> **TASK STATEMENT**
Print, from the listing below, the lines starting at the line containing "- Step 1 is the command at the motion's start" and ending at the line containing "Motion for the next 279", exactly as they stand, and print nothing else.

> **EXTRACTED INFORMATION**
▬▬▬▬▬▬▬▬▬▬
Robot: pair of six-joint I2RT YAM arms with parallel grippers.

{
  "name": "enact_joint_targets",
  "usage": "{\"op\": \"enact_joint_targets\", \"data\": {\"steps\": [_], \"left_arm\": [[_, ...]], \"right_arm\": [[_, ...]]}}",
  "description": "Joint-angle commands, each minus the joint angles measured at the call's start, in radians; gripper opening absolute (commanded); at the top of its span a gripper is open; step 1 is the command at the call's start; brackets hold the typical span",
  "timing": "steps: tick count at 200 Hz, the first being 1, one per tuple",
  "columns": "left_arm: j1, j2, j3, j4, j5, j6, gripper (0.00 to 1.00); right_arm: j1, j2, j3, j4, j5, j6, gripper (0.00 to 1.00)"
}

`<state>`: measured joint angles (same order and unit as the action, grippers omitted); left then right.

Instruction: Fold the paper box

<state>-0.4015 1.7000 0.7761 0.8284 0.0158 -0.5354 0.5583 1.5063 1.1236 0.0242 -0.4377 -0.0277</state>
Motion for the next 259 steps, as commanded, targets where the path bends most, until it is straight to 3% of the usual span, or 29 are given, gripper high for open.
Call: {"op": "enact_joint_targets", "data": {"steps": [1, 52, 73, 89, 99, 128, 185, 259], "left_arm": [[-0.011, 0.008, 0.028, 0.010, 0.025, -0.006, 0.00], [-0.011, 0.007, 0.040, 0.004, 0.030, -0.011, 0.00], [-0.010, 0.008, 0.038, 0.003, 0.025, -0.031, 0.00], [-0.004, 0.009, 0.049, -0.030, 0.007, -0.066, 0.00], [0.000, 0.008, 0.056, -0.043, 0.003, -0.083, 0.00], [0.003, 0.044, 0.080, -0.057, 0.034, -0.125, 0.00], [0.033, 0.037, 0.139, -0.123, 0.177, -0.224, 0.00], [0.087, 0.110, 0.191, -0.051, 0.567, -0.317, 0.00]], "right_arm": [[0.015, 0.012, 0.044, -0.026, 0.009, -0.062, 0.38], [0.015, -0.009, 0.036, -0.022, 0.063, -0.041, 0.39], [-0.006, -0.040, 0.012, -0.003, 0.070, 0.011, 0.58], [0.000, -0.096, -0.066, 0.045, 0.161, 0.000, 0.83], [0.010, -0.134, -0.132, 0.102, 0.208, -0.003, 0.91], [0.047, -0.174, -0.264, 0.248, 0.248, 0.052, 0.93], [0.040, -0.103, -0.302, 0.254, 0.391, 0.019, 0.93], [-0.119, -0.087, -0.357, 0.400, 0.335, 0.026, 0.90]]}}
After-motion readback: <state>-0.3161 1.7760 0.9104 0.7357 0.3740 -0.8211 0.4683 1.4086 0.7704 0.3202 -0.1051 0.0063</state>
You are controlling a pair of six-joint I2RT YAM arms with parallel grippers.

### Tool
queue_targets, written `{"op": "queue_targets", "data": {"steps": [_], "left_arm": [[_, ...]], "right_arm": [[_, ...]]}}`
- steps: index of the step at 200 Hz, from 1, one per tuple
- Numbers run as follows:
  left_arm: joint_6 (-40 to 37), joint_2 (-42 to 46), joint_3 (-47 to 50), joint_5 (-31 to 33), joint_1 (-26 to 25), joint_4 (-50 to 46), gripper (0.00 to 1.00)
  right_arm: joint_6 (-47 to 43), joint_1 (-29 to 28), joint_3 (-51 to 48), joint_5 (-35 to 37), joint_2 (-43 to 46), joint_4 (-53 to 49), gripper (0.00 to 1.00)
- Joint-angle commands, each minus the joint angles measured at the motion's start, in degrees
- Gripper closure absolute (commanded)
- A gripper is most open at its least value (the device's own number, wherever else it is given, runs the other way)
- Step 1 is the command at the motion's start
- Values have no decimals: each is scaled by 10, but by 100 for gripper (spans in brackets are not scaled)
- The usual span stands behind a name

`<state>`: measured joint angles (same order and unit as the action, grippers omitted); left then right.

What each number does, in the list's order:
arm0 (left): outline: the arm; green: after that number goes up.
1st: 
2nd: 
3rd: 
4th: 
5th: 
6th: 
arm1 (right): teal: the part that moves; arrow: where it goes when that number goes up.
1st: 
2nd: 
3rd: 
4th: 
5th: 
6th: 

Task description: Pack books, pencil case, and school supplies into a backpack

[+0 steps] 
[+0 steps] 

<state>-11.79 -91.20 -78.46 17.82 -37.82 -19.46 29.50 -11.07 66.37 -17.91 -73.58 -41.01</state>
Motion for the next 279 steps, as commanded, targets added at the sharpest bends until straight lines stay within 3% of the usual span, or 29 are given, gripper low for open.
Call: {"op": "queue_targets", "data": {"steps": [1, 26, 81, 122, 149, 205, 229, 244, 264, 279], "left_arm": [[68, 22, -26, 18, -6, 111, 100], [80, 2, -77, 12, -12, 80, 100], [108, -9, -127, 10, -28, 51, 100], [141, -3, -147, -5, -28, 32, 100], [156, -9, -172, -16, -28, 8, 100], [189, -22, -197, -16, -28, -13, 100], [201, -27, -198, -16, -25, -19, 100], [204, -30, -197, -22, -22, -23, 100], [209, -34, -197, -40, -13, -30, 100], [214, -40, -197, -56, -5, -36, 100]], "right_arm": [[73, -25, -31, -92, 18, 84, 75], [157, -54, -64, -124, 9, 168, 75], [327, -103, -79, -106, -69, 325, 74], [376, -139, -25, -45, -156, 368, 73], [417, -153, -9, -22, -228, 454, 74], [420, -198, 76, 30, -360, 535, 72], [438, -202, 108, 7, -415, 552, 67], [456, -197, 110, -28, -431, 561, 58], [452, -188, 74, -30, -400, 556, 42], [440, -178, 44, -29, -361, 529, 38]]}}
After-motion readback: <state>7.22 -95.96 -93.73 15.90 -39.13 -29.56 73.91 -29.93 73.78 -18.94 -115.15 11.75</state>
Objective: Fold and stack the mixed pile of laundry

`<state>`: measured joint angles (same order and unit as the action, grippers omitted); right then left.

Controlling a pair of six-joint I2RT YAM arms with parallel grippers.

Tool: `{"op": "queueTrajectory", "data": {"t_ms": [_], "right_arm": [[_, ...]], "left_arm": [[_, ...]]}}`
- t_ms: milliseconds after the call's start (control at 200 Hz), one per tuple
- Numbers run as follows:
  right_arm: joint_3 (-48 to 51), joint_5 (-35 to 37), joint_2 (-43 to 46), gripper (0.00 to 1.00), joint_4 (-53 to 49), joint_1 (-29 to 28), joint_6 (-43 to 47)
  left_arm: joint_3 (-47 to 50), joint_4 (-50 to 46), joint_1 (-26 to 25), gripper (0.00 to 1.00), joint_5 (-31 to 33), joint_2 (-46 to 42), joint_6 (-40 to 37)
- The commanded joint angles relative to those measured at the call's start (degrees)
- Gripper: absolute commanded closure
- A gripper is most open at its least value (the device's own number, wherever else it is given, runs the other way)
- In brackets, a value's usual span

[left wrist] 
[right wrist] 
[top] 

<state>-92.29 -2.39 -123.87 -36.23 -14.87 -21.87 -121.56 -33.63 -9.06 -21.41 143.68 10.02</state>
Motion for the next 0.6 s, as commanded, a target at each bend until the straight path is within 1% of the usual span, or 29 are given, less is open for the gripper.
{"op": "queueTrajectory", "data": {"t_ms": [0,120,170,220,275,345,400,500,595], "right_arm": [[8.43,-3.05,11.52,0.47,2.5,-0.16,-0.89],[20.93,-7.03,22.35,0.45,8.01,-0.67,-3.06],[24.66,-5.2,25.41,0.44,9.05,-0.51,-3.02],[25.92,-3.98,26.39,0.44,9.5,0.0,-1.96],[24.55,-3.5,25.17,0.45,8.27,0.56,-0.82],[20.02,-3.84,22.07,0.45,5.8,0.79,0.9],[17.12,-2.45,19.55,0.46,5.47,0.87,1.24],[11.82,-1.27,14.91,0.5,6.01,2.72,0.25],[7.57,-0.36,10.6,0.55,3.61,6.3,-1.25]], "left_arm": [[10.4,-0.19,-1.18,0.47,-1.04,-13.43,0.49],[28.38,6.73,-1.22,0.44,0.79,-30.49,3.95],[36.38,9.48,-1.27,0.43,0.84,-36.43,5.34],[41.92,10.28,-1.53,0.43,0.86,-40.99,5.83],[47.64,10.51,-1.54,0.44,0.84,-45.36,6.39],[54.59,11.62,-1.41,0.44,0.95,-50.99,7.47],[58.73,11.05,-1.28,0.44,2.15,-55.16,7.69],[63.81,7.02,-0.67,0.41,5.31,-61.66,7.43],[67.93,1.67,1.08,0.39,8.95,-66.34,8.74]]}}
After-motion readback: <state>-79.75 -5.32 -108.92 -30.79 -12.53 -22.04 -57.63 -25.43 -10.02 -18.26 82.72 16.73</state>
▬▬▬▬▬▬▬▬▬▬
> **SOLUTION FOR THIS TASK**
- Step 1 is the command at the motion's start
- Values have no decimals: each is scaled by 10, but by 100 for gripper (spans in brackets are not scaled)
- The usual span stands behind a name

`<state>`: measured joint angles (same order and unit as the action, grippers omitted); left then right.

What each number does, in the list's order:
arm0 (left): outline: the arm; green: after that number goes up.
1st: 
2nd: 
3rd: 
4th: 
5th: 
6th: 
arm1 (right): teal: the part that moves; arrow: where it goes when that number goes up.
1st: 
2nd: 
3rd: 
4th: 
5th: 
6th: 

Task description: Pack books, pencil case, and school supplies into a backpack

[+0 steps] 
[+0 steps] 

<state>-11.79 -91.20 -78.46 17.82 -37.82 -19.46 29.50 -11.07 66.37 -17.91 -73.58 -41.01</state>
Motion for the next 279 steps, as commanded, targets added at the sharpest bends until straight lines stay within 3% of the usual span, or 29 are given, gripper low for open.

The full answer has been given.